Camping and Game Drives in Chobe National Park, Botswana

Water Buffalo in Chobe National Park, Botswana

Water Buffalo in Chobe National Park, Botswana

After a few days of relaxation in Zimbabwe and some much needed pool time after volunteering for two weeks, came Botswana. The border crossing took a long time because of 3/4 of our group being screened for Ebola since they came down from Kenya, Uganda, Rwanda, Tanzania etc. before having arrived in Zimbabwe. Still, despite the boiling heat it was good to know these countries are trying to be careful. A walk through some water stuff to prevent foot and mouth disease, then we were in Botswana!
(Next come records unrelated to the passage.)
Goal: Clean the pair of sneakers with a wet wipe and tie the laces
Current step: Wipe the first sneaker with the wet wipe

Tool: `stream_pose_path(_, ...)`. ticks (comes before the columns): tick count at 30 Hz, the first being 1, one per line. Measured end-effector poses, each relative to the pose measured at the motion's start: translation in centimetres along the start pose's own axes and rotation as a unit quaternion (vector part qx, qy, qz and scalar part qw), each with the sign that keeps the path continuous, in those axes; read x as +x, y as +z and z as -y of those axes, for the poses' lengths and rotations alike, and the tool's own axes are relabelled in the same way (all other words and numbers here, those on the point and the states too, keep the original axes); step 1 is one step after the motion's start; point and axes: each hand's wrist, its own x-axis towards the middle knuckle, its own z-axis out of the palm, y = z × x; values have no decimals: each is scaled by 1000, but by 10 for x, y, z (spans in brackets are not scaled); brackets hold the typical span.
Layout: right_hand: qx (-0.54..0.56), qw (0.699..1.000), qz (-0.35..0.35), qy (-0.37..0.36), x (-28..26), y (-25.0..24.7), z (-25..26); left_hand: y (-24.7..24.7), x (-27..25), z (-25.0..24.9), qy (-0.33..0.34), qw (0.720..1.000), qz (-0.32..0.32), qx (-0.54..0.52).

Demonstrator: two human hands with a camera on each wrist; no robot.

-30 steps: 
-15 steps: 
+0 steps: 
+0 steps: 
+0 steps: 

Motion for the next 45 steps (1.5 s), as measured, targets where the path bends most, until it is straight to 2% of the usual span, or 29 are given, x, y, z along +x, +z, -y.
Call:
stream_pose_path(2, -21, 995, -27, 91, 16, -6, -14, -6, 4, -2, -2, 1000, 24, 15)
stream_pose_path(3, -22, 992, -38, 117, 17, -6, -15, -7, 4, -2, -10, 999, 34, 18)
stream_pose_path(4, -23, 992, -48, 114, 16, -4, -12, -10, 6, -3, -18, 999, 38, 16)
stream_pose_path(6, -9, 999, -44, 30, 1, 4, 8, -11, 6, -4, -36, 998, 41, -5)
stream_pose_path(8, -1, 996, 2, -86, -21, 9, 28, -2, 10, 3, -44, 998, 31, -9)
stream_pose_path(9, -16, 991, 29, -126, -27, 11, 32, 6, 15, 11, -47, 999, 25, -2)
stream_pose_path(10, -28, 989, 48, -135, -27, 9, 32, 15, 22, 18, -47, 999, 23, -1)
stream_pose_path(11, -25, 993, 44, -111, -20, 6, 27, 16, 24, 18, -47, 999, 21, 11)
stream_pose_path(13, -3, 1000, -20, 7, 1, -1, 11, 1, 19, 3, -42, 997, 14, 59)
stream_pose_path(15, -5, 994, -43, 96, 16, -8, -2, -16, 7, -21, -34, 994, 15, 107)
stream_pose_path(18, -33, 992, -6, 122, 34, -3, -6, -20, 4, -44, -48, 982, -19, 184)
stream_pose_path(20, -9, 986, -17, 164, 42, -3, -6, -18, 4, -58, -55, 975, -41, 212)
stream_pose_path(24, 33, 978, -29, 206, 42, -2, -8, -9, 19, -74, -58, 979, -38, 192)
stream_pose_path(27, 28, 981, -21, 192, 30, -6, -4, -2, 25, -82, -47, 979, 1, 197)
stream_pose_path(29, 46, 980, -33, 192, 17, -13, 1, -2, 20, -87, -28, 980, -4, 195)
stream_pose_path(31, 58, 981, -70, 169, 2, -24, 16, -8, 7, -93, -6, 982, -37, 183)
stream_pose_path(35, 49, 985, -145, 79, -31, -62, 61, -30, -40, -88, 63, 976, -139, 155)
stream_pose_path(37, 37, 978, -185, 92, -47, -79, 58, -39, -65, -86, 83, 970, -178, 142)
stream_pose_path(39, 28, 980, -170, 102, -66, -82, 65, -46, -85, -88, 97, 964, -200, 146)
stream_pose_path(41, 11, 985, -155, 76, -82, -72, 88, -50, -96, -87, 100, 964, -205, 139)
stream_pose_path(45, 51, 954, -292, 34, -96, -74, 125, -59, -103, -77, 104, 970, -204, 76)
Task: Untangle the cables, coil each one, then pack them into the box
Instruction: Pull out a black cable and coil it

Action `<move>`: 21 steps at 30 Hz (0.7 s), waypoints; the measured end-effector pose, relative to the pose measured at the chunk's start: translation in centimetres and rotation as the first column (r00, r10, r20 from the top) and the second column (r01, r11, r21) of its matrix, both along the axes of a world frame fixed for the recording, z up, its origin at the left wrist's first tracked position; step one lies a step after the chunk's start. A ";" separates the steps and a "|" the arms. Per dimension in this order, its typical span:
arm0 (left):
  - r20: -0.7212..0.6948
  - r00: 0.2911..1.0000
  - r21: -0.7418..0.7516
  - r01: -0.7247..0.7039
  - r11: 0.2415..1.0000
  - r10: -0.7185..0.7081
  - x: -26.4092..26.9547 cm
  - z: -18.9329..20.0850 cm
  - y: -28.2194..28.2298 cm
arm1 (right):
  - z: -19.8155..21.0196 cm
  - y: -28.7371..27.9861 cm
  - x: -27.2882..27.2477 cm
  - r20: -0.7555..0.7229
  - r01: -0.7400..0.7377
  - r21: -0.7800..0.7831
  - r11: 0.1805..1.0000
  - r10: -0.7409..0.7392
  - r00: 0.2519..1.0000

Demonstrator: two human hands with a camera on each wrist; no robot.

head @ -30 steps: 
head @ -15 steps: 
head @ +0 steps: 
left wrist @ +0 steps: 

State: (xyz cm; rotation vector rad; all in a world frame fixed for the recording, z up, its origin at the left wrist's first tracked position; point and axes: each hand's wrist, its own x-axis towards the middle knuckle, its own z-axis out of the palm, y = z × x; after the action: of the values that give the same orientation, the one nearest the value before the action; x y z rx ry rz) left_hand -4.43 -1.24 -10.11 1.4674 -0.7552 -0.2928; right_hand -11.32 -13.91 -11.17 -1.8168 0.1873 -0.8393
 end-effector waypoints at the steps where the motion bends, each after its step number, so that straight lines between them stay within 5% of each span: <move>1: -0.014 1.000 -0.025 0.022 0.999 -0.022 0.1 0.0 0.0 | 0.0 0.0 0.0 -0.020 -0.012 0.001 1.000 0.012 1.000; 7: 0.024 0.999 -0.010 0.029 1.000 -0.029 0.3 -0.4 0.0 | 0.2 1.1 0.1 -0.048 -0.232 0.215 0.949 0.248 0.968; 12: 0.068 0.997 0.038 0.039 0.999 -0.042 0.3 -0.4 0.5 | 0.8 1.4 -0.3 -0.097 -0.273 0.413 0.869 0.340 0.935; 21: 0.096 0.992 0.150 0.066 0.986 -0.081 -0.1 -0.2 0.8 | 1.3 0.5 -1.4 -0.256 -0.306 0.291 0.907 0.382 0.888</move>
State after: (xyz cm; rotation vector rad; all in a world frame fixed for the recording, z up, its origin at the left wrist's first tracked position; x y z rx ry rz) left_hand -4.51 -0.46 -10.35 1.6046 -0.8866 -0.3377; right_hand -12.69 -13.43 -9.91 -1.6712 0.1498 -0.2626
Elephant on the roadside on the way to Chobe National Park

Elephant on the roadside on the way to Chobe National Park

Crocodile, Chobe National Park

Crocodile, Chobe National Park

The truck pulled up near a river filled with crocodiles, we quickly put up our tents and headed for the pool to cool down (can’t believe our luck of two places with pools in a row). Little did we know those first few rain drops that started to fall would lead to a massive storm. After a few minutes in the pool with the rain and thunder going, the lighting began. It was about this time a few of us jumped out and within moments the others followed. We spent a good hour or two huddled up at the reception (of the 4 star lodge) in our swimsuits as it bucketed down with rain, thunder and lightning. I’m learning when it rains in Africa, it REALLY rains.

Hippos with the Botswana Flag

Hippos with the Botswana Flag

As dinner time neared and the rain looked like it was starting to ease, we started our way back in bits. As I walked quickly I realised it was still coming down thick and fast. I opted to stop at the shower block before camp for a warm shower… then the power went out. Always fun finding your clothes in the dark in the shower that may or may not have creepy crawlies in it.

With the wind and rain the bugs stayed away for that night at least. We were proper camping now.

Next morning was our first game drive in Chobe National Park. The national park changes landscapes quite frequently, from barren land with dead trees in amazing shapes to impress, to greens and blues of trees by the river, then there were reds and browns of sand and dirt. We saw a lot of birds, water buffalo, impalas and hippos.

Chobe National Park

Chobe National Park

African Openbill bird, Chobe National Park

African Openbill bird, Chobe National Park

Crocodile, Chobe National Park Crocodile, Chobe National Park Crocodile head, Chobe National Park

Red Build Hornbill Bird, Chobe National Park

Red Build Hornbill Bird, Chobe National Park

Starling, Chobe National Park

Starling, Chobe National Park

Mongoose, Chobe National Park

Mongoose, Chobe National Park

Impala, Chobe National Park

Impala, Chobe National Park

Later that afternoon after another dip into the swimming pool we headed out for a boat safari heading down the Chobe river to see more hippos munching on grass and swimming, even some posing for the cameras. Crocodiles were abundant stretched out in the sun as were impalas, waterbucks and baboons.

Water Buffalo with an African Openbill, Chobe National Park

Water Buffalo with an African Openbill, Chobe National Park

Water Buffalo, Chobe National Park

Hippos, Chobe National Park

Hippos, Chobe National Park

Hippos, Chobe National Park

Hippos, Chobe National Park

Hippo running, Chobe National Park

Hippo running, Chobe National Park

Hippo in water, Chobe National Park

Hippo in water, Chobe National Park

Hippo eating, Chobe National Park

Hippo eating, Chobe National Park

Monitor Lizard, Chobe National Park

Monitor Lizard, Chobe National Park

Evening sky from the boat safari

Evening sky from the boat safari

Sunset sky from the boat safari

Sunset sky from the boat safari

That night as I walked to the tent I saw what I thought was a snake trail. Guess what? I didn’t freak out. I just figured it would have been on its way and long gone. I went to my tent to read my kindle before bedtime not giving it another thought. Later people outside my tent were joking about a snake and laughing etc and I figured someone saw the trail and was joking around. This morning I saw the reality in someone’s photo. It was a brown snake about 2 meters long – not poisonous, but too long for my liking. It was hanging around between the tent I shared and the tent next to me. Good thing I didn’t see it!

Now we’re off to the Okavango Delta to canoe down and camp in proper bush for two nights because of some recent visa issues the tour guide, driver and cook have with Namibia. Yes it will be hot. Yes there will be bugs. Yes I will need a torch as there will be ‘other things’ too. There will not be wifi (running joke in the truck, of asking if everywhere has wifi before we arrive no matter how ridicules it sounds), there will not be toilets (although I’m getting pretty good at bush toilets already today as I write this on the truck during our 600km drive), no there will not be showers. Yes everyone will get dirty and stink. Sounds like fun right?